Aller au contenu

 

Un doctorat pour ses 80 ans

Laszlo Csano a salué la foule après avoir reçu son diplôme de doctorat.
Laszlo Csano a salué la foule après avoir reçu son diplôme de doctorat.
Photo : Charles Couture

25 septembre 2008

Robin Renaud

À 80 ans, Laszlo Csano a montré qu'il n'y a pas d'âge pour nourrir sa quête de connaissance et de savoir. En effet, il a reçu son doctorat en théologie des mains du recteur Bruno-Marie Béchard, sous les applaudissements enthousiastes des 13 000 personnes réunies samedi au stade de l'Université de Sherbrooke. La foule a donc eu l'occasion d'acclamer non seulement des doyens des neuf facultés, mais aussi le doyen parmi les quelque 3776 diplômés.

Le parcours de ce diplômé est marqué par une passion ininterrompue pour le monde de l'enseignement et des études. Immigrant au Canada en 1956, fuyant la révolution hongroise, Laszlo Csano arrive au Québec avant de s'installer à Toronto où il sera enseignant au secondaire. Après une première maîtrise à McGill, il devient enseignant au Collège Champlain, à Saint-Lambert.

Arrivé à la retraite à 72 ans, Laszlo Csano souhaitait relever un nouveau défi intellectuel. «Je suis particulièrement fier de ce diplôme, surtout que ça a été très difficile de réussir à préparer une thèse en français, pour moi qui a enseigné pendant 33 ans en anglais», a-t-il expliqué. Un exploit que salue son directeur de recherche, le professeur Jean Desclos : «Il a fait preuve d'une grande ténacité, puisque le français est en quelque sorte sa 4e langue, le hongrois étant sa langue maternelle, l'allemand sa 2e, l'anglais sa 3e. J'ai été son coach, son parrain, parfois son père fouettard afin de l'aider à surmonter les difficultés à bien traduire les idées qu'il voulait exprimer, et je suis fier qu'il y ait réussi.»

Théologie libre

Laszlo Csano a consacré sa thèse au théologien allemand Bernard Häring et à sa contribution au renouveau de la théologie morale. «Il était un grand représentant de la théologie morale, et il était contestataire, notamment en réaction à des encycliques de Paul VI en 1968 sur sa position à l'égard des réfugiés est-allemands. Il a aussi contesté la rigidité du Vatican concernant la pilule contraceptive», résume le nouveau docteur.
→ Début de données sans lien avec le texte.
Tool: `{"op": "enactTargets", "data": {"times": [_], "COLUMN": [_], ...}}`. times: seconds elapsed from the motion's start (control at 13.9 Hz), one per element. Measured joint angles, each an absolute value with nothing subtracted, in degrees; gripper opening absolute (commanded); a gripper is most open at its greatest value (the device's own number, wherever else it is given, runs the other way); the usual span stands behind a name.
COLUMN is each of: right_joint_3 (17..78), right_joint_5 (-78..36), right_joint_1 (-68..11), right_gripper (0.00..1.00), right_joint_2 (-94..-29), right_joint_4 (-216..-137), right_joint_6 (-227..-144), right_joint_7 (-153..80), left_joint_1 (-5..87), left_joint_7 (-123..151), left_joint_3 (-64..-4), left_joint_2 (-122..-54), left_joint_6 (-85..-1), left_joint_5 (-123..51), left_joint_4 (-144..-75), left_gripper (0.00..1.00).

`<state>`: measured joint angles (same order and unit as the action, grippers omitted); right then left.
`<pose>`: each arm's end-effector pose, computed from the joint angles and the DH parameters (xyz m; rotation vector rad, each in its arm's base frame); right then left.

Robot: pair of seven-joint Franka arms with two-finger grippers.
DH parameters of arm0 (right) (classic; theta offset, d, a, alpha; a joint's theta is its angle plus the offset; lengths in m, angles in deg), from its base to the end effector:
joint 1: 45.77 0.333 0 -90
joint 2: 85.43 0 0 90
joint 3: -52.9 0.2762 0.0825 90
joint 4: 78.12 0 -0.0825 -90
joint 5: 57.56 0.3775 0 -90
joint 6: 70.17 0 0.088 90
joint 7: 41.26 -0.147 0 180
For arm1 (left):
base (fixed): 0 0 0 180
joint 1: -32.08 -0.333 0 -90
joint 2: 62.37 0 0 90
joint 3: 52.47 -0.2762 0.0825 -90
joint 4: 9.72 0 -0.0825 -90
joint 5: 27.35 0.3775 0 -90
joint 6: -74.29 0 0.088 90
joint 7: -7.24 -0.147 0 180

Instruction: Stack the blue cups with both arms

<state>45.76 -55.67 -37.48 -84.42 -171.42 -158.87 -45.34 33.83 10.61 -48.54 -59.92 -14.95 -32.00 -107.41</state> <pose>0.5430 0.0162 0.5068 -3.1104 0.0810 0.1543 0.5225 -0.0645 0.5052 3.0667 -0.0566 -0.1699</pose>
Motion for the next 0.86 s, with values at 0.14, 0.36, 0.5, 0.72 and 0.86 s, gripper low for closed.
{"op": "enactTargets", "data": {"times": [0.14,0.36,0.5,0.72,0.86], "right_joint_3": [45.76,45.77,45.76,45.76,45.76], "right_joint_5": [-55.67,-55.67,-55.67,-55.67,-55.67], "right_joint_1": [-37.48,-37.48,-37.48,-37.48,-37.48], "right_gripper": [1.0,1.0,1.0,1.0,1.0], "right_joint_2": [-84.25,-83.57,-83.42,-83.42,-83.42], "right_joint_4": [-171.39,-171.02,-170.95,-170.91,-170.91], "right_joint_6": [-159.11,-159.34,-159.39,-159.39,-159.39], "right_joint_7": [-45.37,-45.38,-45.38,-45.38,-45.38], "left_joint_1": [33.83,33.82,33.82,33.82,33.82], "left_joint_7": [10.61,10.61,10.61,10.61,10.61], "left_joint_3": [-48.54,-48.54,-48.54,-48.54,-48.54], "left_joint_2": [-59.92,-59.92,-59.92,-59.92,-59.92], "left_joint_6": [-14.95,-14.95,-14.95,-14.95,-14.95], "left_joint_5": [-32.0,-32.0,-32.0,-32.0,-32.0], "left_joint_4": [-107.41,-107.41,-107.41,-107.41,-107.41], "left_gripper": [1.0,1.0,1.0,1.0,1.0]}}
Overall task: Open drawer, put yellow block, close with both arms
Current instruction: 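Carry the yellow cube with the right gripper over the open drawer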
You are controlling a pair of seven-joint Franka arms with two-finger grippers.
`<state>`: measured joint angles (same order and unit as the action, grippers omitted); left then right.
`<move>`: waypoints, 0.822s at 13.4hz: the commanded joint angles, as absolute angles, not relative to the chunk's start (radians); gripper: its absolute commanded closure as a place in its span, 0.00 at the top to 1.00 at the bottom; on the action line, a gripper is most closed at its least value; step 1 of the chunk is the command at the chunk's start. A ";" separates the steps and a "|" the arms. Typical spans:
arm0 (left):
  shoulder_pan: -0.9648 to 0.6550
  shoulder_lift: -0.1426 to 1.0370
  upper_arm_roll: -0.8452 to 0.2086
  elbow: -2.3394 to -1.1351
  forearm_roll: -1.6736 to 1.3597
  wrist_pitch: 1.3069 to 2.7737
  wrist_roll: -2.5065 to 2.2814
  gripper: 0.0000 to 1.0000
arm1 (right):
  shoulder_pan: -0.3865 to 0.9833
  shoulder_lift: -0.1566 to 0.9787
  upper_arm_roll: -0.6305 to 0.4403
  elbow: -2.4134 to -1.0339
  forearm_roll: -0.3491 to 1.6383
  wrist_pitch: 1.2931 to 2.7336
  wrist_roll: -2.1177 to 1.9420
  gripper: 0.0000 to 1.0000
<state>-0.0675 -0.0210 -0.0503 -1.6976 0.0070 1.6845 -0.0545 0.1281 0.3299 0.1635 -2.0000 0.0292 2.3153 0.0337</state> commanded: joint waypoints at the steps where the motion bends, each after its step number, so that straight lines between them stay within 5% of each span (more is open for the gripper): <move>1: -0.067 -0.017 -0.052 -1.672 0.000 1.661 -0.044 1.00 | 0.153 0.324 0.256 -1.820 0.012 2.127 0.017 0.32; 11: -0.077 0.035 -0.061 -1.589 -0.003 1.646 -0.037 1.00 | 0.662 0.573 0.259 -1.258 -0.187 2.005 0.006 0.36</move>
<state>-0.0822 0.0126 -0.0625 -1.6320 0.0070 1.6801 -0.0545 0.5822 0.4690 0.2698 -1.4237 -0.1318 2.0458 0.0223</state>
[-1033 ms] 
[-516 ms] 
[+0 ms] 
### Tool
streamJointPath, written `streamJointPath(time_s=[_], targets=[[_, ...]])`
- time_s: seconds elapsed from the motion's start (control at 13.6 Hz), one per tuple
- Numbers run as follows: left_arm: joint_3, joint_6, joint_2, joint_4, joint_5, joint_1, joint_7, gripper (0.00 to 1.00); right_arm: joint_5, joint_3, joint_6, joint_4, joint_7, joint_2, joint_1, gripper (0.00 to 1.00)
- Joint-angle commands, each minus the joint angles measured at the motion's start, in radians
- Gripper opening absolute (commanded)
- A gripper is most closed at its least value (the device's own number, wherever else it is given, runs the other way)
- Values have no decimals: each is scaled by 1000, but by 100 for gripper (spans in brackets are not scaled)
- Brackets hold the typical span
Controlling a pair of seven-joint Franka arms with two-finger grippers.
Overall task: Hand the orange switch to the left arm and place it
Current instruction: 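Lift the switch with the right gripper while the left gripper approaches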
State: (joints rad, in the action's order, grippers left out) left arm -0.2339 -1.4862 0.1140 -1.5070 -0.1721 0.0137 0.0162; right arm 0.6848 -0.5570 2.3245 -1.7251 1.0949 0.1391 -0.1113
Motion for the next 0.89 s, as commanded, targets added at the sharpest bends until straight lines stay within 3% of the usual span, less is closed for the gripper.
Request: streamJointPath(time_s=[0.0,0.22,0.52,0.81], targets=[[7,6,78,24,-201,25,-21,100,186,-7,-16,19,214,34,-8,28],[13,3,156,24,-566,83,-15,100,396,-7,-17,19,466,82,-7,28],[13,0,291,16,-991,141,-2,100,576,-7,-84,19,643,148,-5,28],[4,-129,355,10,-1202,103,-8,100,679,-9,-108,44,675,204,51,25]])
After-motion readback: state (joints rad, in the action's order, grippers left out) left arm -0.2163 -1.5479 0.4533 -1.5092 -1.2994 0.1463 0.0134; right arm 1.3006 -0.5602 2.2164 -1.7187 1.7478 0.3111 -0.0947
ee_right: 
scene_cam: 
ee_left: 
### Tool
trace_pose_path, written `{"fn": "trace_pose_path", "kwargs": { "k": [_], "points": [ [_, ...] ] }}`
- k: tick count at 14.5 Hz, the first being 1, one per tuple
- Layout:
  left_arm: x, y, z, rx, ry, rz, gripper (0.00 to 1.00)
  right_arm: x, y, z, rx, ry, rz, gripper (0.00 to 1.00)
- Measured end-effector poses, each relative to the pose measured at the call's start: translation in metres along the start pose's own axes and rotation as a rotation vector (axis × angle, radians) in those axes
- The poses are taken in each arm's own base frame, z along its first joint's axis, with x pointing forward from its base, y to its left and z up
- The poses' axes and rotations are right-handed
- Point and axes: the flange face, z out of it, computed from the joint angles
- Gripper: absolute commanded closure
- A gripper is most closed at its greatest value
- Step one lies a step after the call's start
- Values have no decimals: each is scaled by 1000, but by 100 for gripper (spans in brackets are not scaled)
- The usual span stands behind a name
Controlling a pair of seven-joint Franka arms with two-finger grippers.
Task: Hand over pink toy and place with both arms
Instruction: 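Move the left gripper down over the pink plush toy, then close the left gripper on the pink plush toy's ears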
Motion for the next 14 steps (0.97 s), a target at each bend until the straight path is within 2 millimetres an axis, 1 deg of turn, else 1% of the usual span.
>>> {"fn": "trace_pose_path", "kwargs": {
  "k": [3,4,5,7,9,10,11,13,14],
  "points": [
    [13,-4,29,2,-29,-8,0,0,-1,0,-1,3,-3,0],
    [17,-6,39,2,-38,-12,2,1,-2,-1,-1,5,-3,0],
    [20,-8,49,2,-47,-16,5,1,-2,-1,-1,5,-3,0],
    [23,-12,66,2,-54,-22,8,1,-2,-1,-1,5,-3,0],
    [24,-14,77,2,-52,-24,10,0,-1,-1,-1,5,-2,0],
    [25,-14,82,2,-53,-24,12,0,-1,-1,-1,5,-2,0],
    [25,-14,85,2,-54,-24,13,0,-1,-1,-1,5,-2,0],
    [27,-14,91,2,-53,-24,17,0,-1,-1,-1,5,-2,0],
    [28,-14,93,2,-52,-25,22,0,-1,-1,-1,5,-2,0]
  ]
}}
Le professeur Patrick Snyder, qui a agi comme évaluateur à la soutenance de thèse, trouve remarquable qu'un homme de la génération de Laszlo Csano ait choisi d'étudier un théologien comme Häring : «Cela témoigne d'une volonté de sortir la théologie du dogmatisme romain, et Häring a douté toute sa vie de la doctrine imposée par le Vatican. À 80 ans, Laszlo Csano a choisi un personnage libre qui a gardé une distance critique et qui a souvent questionné les grandes idéologies. Ça montre qu'il est attaché aux grandes problématiques humaines actuelles.»

Jean Desclos renchérit en indiquant que la démarche de son doctorant s'est sans doute faite en écho à son propre vécu personnel : «Comme Häring, c'est un homme qui a souffert et qui a cherché des façons d'expliquer sa propre condition de vie.»

Une suite au projet

Fièrement revêtu de la toge de l'Université, Laszlo Csano espère que son projet n'en restera pas là. «Dieu m'a donné jusqu'à 80 ans pour réaliser ce projet. J'espère qu'il va me donner un autre 10 ans, parce que je veux traduire ma thèse en allemand, et en espagnol aussi. J'ai encore envie de continuer à étudier et à travailler», dit-il, enthousiaste.

Celui qui a consacré 33 ans à enseigner souhaite aussi transmettre un message aux jeunes, comme il l'a toujours fait durant sa carrière. «Je suis très heureux d'avoir eu la chance de faire la preuve que je pouvais me présenter encore une fois aux études. Pour reprendre les mots que j'employais au cégep pour pousser mes élèves au travail, ça me fait de la peine de voir une partie de la jeunesse gaspiller son temps. Il faut que les jeunes montrent une plus grande concentration et évitent de se balader d'un domaine à l'autre. Avec les études, vous pourrez mieux faire face aux responsabilités de la vie et de la famille et vous vous assurerez un meilleur avenir», conclut-il.